■ What you should do: Scan the material for the word "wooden" and copy each line where it occurs.

■ Input data:

-=-=-

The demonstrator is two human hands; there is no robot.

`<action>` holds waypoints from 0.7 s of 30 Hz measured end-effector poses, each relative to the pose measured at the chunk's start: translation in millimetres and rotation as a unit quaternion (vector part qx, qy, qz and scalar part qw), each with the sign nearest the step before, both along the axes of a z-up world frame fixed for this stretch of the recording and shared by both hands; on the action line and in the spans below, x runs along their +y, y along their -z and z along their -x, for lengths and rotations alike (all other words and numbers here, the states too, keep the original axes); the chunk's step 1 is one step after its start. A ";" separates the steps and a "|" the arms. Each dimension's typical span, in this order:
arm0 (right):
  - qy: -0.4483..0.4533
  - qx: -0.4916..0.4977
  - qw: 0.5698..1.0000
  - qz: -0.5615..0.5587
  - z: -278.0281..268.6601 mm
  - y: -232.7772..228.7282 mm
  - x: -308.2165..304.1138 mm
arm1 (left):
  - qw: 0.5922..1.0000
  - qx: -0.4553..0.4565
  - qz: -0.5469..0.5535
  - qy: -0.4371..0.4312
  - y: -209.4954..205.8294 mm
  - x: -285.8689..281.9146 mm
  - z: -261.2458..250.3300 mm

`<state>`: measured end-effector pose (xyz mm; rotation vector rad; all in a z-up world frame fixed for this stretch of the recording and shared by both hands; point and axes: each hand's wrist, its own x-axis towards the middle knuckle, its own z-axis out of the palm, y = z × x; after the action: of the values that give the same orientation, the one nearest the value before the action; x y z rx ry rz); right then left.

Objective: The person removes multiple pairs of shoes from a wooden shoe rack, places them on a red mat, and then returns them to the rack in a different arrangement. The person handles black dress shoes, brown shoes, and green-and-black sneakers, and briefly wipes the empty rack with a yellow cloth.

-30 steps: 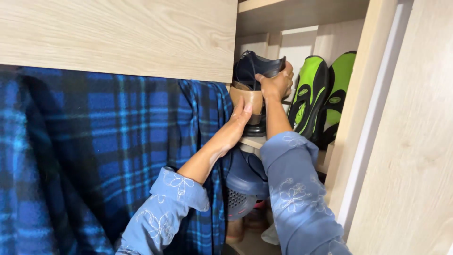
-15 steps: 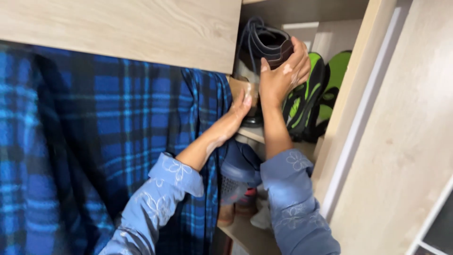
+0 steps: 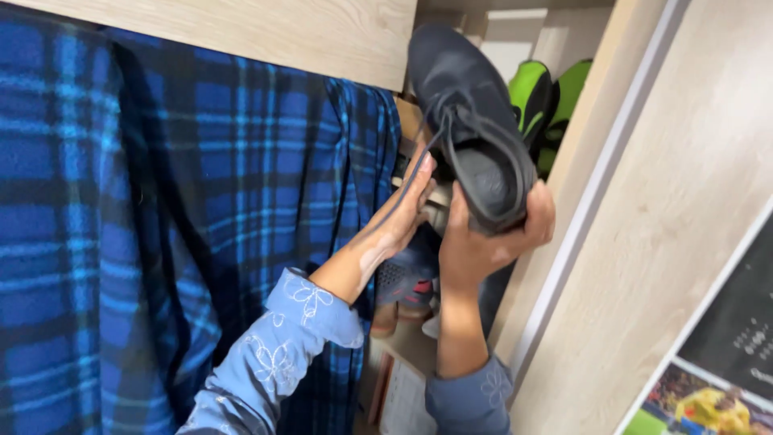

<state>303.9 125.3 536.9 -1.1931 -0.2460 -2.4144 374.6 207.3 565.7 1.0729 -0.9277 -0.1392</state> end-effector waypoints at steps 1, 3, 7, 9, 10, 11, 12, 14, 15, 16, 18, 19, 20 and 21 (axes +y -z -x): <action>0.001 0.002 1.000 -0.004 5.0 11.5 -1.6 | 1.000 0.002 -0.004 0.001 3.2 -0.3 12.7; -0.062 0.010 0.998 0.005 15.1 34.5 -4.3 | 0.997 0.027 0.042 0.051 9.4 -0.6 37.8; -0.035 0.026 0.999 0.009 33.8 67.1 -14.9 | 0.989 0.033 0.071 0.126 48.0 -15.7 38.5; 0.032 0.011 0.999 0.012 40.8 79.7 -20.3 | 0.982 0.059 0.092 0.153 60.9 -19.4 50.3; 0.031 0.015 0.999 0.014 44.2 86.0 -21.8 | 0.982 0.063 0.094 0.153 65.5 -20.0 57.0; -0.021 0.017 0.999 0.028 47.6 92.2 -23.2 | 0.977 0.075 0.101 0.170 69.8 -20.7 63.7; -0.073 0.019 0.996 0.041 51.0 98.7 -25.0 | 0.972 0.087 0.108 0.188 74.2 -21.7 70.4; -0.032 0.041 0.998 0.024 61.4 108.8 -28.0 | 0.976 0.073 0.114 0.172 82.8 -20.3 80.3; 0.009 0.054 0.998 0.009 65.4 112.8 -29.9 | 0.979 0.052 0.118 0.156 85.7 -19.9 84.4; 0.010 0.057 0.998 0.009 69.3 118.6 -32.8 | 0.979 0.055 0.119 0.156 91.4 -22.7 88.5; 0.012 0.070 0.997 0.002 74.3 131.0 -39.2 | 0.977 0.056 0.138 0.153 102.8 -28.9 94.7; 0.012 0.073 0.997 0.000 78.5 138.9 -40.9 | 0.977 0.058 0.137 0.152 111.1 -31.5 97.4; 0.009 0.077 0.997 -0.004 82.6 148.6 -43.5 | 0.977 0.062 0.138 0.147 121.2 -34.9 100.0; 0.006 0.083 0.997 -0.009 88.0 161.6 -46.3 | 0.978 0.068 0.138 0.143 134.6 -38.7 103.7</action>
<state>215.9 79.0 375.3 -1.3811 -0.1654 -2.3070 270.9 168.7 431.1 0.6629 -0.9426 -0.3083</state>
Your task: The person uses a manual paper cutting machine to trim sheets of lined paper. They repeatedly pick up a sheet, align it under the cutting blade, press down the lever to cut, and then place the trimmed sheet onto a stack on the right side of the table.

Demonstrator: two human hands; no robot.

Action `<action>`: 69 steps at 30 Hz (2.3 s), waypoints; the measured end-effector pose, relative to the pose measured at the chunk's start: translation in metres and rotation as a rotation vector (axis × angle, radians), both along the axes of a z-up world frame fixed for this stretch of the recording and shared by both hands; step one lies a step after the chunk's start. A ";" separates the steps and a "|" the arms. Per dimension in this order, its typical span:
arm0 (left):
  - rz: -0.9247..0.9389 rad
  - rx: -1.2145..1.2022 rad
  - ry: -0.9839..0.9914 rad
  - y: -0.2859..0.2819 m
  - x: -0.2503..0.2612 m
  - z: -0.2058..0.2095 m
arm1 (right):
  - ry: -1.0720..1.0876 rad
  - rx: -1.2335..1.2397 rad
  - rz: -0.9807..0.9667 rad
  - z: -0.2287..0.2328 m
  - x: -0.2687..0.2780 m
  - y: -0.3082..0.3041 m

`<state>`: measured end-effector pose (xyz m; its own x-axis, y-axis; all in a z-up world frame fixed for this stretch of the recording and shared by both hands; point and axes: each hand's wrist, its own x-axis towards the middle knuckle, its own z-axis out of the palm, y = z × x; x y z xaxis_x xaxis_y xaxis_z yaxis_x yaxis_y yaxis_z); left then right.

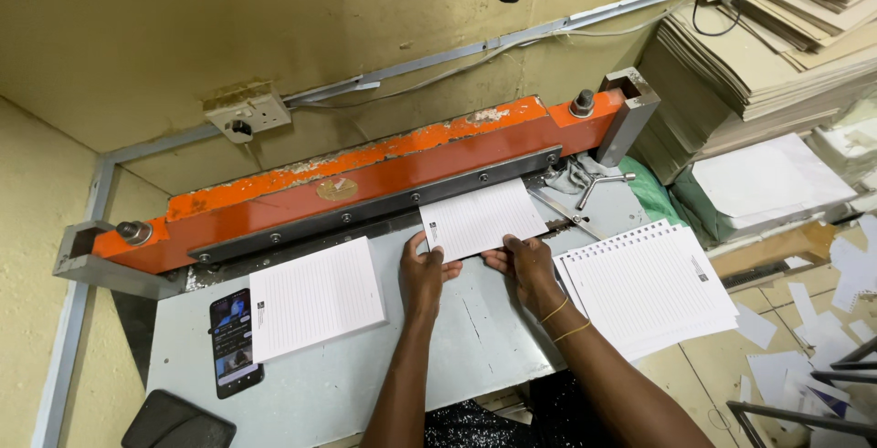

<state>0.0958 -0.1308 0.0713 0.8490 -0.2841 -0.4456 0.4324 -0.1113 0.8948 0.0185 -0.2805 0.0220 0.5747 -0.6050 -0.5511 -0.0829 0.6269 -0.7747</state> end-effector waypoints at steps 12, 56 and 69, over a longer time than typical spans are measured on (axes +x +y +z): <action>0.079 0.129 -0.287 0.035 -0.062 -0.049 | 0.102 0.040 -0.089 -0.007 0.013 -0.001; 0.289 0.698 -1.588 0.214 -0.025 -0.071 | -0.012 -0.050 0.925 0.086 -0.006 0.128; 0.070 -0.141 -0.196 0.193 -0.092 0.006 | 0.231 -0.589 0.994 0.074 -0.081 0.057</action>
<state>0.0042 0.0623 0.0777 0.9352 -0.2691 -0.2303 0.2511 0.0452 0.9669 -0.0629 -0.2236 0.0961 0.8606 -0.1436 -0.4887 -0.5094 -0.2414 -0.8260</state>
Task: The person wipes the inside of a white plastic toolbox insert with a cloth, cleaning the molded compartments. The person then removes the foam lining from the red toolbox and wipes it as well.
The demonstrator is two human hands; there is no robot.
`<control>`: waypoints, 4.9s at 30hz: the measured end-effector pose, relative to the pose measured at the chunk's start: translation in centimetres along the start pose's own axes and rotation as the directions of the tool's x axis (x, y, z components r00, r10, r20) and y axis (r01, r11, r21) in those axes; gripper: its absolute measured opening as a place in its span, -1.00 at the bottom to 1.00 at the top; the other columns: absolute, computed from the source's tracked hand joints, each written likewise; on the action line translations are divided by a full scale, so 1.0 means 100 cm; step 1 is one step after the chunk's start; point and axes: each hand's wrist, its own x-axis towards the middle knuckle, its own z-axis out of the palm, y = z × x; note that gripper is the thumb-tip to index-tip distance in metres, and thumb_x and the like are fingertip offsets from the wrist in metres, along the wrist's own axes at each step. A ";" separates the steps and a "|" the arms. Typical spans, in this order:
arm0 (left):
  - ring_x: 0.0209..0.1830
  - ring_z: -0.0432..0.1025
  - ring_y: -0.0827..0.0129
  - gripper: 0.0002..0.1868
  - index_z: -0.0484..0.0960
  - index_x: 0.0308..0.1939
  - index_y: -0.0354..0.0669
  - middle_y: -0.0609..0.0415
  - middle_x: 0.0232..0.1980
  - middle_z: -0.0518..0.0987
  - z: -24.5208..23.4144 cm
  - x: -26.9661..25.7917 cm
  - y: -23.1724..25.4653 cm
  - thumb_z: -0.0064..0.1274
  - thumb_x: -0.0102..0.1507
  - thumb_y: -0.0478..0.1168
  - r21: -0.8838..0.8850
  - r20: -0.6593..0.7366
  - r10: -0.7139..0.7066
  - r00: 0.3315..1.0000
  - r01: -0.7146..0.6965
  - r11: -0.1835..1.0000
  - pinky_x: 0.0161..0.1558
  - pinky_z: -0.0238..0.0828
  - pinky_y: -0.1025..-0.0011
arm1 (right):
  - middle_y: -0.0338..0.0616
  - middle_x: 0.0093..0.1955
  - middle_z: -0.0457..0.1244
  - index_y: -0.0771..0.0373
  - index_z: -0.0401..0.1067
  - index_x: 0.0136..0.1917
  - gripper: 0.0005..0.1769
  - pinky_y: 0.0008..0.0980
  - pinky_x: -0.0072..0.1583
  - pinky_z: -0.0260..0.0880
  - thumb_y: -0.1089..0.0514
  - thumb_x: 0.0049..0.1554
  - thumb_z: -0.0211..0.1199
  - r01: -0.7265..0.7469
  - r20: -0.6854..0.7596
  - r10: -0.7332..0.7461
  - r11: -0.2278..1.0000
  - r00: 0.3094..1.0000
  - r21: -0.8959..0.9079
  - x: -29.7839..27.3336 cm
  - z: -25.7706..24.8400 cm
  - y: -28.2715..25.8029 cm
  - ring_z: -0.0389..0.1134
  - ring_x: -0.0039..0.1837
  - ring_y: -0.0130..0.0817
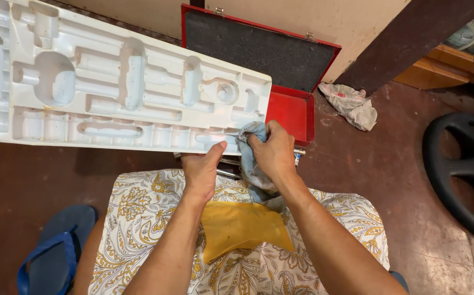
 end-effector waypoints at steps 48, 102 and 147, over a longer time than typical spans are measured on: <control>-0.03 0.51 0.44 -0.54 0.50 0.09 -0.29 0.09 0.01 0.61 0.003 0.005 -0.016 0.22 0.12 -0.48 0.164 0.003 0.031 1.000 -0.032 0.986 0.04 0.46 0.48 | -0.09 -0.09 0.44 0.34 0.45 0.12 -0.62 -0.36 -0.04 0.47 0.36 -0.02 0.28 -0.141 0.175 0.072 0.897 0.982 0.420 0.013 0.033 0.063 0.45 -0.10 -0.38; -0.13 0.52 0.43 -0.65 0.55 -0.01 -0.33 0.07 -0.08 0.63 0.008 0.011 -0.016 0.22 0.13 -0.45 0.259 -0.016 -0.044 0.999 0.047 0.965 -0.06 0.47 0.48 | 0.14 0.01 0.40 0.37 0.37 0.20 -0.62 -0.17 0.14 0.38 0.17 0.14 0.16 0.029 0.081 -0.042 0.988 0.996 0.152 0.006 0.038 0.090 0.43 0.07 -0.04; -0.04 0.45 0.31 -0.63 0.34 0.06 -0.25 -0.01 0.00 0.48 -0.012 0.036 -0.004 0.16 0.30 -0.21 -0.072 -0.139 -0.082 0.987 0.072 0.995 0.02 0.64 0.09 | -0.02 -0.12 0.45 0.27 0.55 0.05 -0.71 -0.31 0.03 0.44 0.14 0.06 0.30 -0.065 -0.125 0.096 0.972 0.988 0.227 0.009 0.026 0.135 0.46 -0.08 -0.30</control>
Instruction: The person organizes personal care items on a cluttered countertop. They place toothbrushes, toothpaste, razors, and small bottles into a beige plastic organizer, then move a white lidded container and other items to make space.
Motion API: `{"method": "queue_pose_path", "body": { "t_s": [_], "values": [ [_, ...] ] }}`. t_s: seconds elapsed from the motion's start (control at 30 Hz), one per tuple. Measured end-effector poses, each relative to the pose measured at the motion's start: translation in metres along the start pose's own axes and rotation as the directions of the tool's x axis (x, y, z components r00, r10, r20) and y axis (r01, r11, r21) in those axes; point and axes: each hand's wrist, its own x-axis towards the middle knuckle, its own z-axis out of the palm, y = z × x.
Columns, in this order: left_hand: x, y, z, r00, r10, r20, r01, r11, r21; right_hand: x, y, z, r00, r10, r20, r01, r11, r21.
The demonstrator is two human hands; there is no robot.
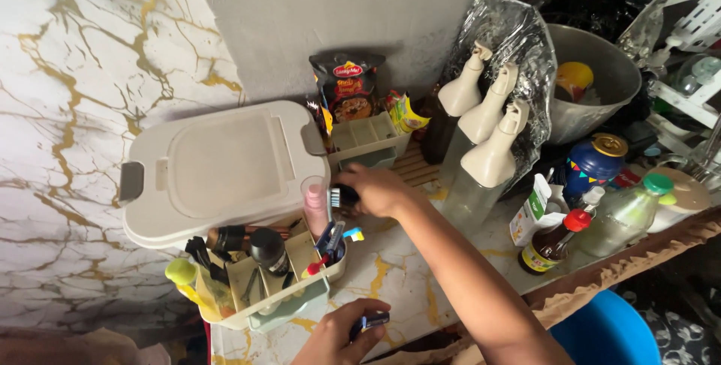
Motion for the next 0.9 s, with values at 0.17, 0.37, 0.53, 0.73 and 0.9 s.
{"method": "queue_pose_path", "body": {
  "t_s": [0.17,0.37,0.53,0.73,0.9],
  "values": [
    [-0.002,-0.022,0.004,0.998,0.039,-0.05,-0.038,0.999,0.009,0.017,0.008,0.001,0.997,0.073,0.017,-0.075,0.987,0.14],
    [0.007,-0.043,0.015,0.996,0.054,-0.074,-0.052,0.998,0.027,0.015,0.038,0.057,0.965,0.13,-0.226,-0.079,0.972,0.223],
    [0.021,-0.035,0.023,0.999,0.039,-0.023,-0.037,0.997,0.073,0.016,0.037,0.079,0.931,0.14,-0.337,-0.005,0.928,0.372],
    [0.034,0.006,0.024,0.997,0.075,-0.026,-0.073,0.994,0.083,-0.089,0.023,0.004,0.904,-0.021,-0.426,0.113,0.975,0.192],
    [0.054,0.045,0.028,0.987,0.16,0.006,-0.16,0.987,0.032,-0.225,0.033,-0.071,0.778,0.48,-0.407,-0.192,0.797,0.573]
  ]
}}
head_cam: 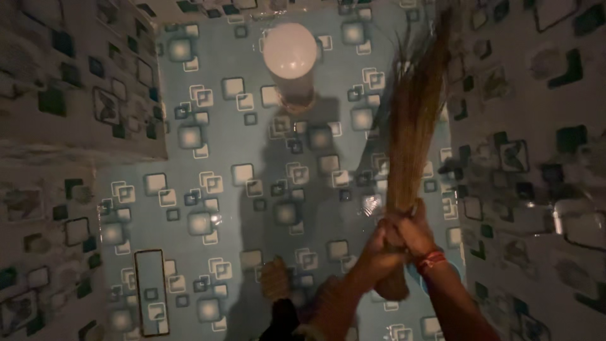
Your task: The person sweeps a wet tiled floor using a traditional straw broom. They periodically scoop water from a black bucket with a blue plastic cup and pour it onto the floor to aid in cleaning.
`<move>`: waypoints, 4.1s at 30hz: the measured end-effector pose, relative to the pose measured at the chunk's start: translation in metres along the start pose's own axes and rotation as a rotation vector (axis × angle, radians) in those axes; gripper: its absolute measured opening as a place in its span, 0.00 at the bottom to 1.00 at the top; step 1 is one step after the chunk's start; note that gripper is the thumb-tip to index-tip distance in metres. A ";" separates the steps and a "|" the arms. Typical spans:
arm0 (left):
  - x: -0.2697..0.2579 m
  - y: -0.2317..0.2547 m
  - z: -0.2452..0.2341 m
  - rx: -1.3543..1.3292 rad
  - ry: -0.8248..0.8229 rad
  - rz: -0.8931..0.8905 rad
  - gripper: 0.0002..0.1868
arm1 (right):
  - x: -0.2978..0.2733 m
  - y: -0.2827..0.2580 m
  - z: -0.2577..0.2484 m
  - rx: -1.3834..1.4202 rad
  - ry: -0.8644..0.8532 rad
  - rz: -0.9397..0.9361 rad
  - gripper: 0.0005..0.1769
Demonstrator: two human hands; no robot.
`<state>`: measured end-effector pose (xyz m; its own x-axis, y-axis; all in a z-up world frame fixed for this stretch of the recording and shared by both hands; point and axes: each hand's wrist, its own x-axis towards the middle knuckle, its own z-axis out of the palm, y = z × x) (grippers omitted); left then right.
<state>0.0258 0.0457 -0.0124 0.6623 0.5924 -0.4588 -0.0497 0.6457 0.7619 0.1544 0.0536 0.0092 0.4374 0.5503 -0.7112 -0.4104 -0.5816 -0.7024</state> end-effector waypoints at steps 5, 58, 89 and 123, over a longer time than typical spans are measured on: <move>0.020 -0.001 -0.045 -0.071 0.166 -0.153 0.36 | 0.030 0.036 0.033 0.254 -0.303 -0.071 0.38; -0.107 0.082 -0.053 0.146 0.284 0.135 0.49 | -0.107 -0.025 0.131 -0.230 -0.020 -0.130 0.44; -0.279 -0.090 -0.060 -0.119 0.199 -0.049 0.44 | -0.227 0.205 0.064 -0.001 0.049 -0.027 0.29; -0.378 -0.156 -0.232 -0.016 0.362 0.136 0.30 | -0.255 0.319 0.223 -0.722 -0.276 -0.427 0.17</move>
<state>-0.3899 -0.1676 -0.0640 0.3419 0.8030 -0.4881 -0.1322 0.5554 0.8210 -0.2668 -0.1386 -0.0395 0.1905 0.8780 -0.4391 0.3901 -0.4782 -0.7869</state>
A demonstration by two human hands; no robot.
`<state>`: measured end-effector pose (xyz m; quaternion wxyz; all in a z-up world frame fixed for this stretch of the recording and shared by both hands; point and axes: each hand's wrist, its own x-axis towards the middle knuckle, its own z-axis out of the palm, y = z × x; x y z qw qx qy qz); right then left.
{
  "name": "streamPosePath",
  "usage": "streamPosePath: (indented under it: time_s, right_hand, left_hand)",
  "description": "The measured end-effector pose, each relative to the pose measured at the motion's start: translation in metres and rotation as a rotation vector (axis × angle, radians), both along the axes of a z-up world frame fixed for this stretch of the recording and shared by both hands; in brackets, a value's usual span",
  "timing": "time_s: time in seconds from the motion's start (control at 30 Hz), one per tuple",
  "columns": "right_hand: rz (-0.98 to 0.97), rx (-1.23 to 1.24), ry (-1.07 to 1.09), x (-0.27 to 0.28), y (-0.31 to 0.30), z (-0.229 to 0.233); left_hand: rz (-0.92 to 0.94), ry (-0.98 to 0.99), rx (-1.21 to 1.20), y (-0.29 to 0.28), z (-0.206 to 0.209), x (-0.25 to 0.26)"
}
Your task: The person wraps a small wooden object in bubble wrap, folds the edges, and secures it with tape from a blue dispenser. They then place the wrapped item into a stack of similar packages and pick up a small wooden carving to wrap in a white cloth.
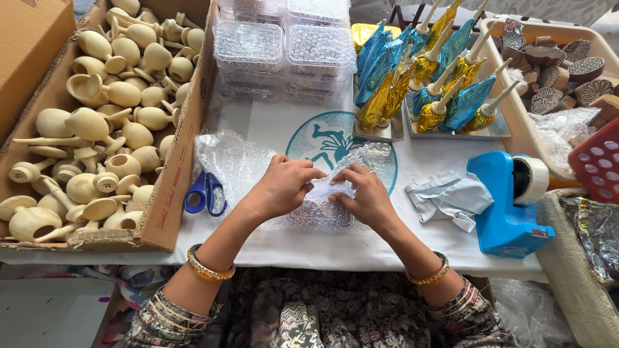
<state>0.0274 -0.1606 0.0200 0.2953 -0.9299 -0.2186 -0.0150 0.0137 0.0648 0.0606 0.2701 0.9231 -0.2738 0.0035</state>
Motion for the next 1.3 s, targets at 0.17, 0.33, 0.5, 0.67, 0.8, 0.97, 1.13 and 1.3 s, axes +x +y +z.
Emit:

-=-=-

■ Result for this task:
Objective: The person removes multiple pairs of shoes from a wooden shoe rack, places them on a red mat, and then returns them to the rack in a different arrangement. The person handles black dress shoes, brown shoes, and green-and-black sneakers, and briefly wipes the empty rack with a yellow cloth.
Your task: The person wraps a small wooden object in bubble wrap, folds the edges, and secures it with tape from a blue dispenser. They then place the wrapped item into a stack of similar packages and pick up a small wooden carving to wrap in a white cloth.

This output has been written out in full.